§ TASK STATEMENT
If a line in the records below holds the word "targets", copy it.

(Stored data entries)
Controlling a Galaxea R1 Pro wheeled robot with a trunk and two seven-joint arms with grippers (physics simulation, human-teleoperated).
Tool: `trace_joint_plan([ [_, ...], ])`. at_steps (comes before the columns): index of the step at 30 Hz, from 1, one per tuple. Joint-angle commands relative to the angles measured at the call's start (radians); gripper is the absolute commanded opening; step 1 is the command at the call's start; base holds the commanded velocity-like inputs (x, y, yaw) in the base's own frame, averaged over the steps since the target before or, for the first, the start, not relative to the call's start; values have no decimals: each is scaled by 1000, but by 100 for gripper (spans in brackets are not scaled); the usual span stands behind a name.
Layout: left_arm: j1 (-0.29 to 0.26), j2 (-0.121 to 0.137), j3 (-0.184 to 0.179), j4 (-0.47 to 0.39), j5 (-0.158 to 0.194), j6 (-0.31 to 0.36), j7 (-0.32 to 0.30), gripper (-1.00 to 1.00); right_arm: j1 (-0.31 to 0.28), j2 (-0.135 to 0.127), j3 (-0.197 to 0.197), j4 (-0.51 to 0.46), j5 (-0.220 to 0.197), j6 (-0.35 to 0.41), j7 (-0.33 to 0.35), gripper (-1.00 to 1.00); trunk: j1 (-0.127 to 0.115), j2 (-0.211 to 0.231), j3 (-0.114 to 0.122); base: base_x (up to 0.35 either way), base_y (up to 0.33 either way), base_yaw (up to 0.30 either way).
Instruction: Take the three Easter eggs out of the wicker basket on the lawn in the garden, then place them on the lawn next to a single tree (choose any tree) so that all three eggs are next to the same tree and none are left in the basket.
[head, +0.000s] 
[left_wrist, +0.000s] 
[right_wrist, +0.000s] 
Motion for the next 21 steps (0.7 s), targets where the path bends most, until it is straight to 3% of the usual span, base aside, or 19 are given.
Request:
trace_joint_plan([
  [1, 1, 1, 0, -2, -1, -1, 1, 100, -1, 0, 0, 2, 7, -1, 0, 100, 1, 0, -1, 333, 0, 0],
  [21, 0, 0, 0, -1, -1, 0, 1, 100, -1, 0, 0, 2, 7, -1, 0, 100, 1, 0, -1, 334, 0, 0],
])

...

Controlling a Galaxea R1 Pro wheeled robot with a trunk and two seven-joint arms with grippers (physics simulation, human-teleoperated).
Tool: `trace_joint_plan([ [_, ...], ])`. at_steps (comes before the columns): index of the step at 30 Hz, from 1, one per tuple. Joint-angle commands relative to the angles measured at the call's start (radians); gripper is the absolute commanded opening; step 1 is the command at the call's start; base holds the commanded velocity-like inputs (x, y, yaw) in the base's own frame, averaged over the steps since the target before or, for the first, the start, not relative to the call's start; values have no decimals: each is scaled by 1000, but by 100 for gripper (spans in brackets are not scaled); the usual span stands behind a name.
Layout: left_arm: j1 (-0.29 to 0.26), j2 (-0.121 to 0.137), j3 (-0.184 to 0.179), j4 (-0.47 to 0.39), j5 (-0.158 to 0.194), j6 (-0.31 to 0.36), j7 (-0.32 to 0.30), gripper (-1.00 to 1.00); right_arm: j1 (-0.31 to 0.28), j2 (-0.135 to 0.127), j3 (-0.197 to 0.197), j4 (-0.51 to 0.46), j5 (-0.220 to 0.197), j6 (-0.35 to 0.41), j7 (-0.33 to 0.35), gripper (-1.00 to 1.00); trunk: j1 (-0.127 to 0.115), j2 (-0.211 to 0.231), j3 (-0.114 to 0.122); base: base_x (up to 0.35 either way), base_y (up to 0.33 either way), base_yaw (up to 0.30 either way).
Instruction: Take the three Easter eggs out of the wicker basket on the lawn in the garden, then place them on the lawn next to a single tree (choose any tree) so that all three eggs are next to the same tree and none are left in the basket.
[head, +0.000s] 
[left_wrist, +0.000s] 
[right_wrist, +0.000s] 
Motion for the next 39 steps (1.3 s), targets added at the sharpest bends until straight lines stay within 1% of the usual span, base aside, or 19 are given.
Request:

§ REPLY
Motion for the next 21 steps (0.7 s), targets where the path bends most, until it is straight to 3% of the usual span, base aside, or 19 are given.
Motion for the next 39 steps (1.3 s), targets added at the sharpest bends until straight lines stay within 1% of the usual span, base aside, or 19 are given.

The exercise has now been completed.